▶ **What you are asked to do**
Below this line are records; transcribe exactly the lines between the one holding "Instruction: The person" and the one holding "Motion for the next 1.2", inclusive, and omit the pictures.

□ □ □ □

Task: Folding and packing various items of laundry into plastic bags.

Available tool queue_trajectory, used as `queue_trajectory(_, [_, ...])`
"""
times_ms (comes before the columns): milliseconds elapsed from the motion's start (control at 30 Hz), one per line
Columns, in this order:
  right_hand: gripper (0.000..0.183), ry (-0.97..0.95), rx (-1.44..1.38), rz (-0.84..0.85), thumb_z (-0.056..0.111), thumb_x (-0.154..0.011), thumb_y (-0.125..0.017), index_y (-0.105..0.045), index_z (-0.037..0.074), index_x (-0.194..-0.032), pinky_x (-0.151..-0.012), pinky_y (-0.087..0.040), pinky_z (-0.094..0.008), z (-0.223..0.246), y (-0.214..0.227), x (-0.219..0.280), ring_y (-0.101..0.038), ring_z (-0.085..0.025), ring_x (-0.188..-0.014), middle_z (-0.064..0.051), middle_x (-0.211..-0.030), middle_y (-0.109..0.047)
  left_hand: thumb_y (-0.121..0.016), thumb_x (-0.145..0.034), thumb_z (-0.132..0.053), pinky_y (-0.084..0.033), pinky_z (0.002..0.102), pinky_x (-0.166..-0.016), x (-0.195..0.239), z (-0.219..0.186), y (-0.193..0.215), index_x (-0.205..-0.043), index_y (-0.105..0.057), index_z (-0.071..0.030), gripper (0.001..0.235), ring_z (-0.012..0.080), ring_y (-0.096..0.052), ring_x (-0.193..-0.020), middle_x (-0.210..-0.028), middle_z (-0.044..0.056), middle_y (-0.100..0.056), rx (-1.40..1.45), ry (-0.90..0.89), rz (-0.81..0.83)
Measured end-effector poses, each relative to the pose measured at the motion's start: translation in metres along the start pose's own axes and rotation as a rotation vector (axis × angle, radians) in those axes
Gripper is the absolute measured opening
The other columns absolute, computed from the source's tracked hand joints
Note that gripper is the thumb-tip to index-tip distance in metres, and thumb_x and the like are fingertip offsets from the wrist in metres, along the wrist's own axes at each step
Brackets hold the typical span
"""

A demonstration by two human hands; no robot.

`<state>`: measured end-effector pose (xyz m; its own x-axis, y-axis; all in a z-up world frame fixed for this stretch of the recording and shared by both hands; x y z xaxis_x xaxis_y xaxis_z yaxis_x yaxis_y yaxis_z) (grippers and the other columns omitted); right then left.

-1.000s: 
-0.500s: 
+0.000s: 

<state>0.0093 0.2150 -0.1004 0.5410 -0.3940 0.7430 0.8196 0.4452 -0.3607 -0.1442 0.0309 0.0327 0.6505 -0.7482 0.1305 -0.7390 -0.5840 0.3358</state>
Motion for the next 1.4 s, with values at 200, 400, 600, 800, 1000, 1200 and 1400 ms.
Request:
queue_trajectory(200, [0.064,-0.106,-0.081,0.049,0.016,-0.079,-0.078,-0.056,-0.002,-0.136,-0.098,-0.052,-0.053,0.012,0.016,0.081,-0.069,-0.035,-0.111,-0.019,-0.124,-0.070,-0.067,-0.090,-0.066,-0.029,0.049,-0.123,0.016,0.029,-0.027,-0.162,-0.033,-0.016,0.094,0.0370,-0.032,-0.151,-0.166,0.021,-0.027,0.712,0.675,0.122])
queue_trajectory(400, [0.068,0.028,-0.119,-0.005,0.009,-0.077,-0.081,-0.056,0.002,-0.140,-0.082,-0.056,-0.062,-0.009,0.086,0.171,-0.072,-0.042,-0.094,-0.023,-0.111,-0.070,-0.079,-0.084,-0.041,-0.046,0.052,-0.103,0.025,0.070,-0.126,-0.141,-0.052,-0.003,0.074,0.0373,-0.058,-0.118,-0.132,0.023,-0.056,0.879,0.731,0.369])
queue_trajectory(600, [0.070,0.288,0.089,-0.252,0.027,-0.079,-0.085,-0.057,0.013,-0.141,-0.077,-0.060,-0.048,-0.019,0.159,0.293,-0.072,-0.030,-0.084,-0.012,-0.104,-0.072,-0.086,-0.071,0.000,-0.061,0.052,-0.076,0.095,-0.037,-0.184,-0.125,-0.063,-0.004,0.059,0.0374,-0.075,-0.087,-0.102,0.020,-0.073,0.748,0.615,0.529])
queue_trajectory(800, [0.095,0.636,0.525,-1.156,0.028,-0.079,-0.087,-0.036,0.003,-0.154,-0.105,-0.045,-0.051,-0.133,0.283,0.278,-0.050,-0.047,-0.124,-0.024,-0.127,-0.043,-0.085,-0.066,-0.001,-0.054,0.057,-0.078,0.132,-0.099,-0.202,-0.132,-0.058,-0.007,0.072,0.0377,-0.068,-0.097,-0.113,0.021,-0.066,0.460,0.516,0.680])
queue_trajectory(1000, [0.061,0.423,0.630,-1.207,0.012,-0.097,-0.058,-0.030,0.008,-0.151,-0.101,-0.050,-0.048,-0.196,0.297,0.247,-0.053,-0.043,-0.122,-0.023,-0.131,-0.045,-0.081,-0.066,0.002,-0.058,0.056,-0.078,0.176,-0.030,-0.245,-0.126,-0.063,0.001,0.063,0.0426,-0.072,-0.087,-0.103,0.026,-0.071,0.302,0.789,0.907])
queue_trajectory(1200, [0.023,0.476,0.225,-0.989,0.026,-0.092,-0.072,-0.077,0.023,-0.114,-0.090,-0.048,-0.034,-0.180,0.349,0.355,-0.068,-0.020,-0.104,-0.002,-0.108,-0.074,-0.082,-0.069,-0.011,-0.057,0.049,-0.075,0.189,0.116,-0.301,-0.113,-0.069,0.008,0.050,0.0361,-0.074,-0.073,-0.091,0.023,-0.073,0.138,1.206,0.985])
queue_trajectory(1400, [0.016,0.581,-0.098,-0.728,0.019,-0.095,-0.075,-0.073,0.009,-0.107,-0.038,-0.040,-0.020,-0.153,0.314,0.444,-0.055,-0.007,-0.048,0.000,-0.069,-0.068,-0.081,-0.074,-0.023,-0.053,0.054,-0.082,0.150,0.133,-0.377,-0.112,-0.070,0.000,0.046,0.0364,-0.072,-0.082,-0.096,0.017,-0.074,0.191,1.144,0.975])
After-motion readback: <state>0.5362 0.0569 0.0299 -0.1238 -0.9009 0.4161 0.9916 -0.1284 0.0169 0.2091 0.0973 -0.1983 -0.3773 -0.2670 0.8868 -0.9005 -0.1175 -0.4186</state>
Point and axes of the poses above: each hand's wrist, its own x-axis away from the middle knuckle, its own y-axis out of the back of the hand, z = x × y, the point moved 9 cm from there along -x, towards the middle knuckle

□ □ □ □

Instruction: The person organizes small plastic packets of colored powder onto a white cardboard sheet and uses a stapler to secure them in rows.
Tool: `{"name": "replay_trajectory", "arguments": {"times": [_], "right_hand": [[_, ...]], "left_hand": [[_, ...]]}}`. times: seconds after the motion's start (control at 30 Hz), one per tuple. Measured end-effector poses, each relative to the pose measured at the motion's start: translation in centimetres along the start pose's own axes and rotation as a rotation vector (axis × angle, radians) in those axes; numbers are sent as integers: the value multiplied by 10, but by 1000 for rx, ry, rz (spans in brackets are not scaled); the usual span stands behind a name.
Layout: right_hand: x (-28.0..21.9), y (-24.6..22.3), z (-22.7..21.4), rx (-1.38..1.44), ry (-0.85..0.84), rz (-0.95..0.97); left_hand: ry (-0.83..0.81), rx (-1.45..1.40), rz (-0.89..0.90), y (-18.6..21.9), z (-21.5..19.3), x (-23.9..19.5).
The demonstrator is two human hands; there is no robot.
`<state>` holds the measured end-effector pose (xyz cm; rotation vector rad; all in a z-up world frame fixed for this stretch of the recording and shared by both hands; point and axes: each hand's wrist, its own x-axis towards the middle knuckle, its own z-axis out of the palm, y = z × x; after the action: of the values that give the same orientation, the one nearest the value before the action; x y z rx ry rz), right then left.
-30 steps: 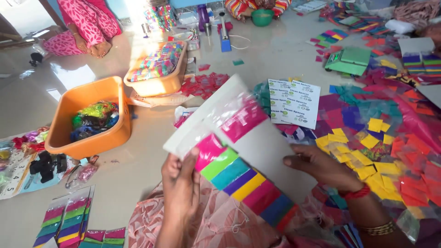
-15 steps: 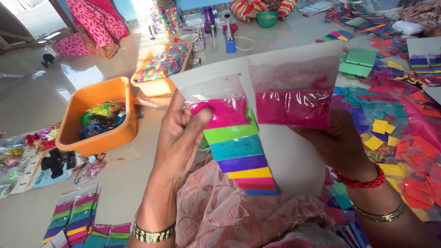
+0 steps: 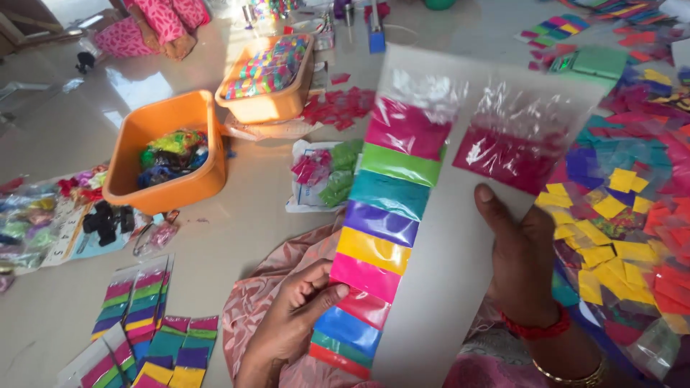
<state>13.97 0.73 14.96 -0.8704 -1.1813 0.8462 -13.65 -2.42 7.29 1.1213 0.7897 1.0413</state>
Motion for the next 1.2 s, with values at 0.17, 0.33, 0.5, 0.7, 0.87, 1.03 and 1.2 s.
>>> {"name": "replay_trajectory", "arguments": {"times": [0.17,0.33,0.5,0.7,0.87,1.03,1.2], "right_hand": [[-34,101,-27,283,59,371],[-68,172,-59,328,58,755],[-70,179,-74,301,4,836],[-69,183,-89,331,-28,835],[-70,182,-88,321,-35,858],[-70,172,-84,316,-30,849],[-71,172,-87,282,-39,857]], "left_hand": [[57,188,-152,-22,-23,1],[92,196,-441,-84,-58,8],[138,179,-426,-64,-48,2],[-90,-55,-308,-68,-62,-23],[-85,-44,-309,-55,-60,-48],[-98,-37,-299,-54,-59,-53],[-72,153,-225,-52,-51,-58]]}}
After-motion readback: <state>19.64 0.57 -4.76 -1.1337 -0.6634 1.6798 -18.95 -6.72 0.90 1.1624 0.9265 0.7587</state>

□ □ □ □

▶ **Solution to this exercise**
Instruction: The person organizes small plastic packets of colored powder onto a white cardboard sheet and uses a stapler to secure them in rows.
Tool: `{"name": "replay_trajectory", "arguments": {"times": [_], "right_hand": [[_, ...]], "left_hand": [[_, ...]]}}`. times: seconds after the motion's start (control at 30 Hz), one per tuple. Measured end-effector poses, each relative to the pose measured at the motion's start: translation in centimetres along the start pose's own axes and rotation as a rotation vector (axis × angle, radians) in those axes; numbers are sent as integers: the value multiplied by 10, but by 1000 for rx, ry, rz (spans in brackets are not scaled); the usual span stands behind a name.
Layout: right_hand: x (-28.0..21.9), y (-24.6..22.3), z (-22.7..21.4), rx (-1.38..1.44), ry (-0.85..0.84), rz (-0.95..0.97); left_hand: ry (-0.83..0.81), rx (-1.45..1.40), rz (-0.89..0.90), y (-18.6..21.9), z (-21.5..19.3), x (-23.9..19.5).
The demonstrator is two human hands; there is no robot.
`<state>` holds the measured end-effector pose (xyz cm; rotation vector rad; all in a z-up world frame fixed for this stretch of the recording and shared by both hands; point and axes: each hand's wrist, its own x-axis towards the middle knuckle, its own z-axis out of the palm, y = z × x; after the action: of the values that give the same orientation, the one nearest the value before the action; x y z rx ry rz), right then left.
-30 steps: 
-15 steps: 
+0 steps: 
<state>13.97 0.73 14.96 -0.8704 -1.1813 0.8462 -13.65 -2.42 7.29 1.1213 0.7897 1.0413</state>
Motion for the next 1.2 s, with values at 0.17, 0.33, 0.5, 0.7, 0.87, 1.03 and 1.2 s.

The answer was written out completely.